How I Designed a Colour Palette from Scratch For My Personal Website

Alok Sharma
Bootcamp
Published in
3 min readDec 1, 2023

As part of my ongoing attempt to clean up my website under the hood by building and using systems for colours, typography, class names and more, I built a colour palette from scratch.

Still in the (re)design phase, this system of colour still needs to be implemented in the final (re)build of the site.‍

Generating Extended Colour Palettes With Overlay Method

I use Dark Blue (#1745BA) as the primary colour on my website. So to create a colour palette, that’s what I started with. Initially, I generated all the tints and shades manually using the Overlay Method. I created Frame 1 with White (#FFFFFF) fill to act as the bottom/base layer. I created Frame 2 with a Dark Blue fill (#1745BA). I added 11 square shapes in the frame stacked next to each other. Each had a background fill of the primary colour and incremental opacities (5%, 10%, 20%…,90%, 100%).

By overlaying Frame 2 on Frame 1, it allowed me to generate tints of the primary colour. To generate shades of the primary colour, I repeated this process with a Black (#000000) fill in Frame 1 instead of White. I copied these values using the Colour Picker to create an extended palette for my primary colour.

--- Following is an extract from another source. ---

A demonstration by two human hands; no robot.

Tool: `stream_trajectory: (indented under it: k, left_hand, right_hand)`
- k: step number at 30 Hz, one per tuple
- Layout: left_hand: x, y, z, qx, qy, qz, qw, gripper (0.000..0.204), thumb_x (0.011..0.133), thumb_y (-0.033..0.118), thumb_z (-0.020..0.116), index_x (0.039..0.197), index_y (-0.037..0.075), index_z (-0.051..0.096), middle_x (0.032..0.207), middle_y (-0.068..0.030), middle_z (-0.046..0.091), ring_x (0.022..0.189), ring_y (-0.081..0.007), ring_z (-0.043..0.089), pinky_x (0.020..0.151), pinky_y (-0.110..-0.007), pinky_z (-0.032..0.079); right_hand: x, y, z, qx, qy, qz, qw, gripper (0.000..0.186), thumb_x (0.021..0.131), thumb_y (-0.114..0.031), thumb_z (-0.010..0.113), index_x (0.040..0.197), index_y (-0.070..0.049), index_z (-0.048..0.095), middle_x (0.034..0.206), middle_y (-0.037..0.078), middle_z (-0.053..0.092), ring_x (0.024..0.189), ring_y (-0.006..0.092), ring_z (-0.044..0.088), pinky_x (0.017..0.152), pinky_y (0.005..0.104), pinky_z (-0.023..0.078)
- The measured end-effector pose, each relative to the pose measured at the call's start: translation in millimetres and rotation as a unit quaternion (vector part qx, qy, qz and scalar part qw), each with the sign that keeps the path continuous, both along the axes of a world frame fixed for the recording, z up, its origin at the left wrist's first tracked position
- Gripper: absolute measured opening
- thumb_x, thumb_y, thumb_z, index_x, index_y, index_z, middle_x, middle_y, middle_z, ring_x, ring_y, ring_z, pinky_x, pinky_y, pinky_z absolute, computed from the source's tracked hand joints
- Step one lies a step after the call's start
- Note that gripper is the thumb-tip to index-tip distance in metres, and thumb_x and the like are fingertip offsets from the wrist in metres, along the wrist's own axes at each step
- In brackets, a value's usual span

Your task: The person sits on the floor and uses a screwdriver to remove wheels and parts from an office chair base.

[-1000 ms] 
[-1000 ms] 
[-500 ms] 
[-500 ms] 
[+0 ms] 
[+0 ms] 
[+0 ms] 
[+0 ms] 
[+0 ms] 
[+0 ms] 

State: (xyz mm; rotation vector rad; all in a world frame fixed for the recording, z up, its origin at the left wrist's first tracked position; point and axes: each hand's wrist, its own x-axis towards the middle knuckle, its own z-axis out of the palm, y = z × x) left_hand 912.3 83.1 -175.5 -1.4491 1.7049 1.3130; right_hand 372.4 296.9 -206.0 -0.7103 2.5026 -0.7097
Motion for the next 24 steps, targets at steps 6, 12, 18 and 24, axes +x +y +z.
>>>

I created similar extended palettes for other major colours by simply selecting that colour using Figma’s “Selection colours” section. In addition, I added a primitive name and HEX values for each of these colours for reference.‍

Generating tints and shades with varying opacity shapes on white and black respectively‍

Narrowing Down to Usable Colours

After creating an extended palette for the primary colour, I went through a few trial-and-errors to narrow down the 20 colours down to 10 usable colours.

First, I eliminated a few alternating tints and shades, mostly from the darker side of the spectrum. I also factored in the colour styles actually being used on my website currently thanks to this elaborate exercise I did previously.

Second, I noticed that a few lighter shades appeared dull and greyish. I adjusted the hex values for some of these by eyeballing it.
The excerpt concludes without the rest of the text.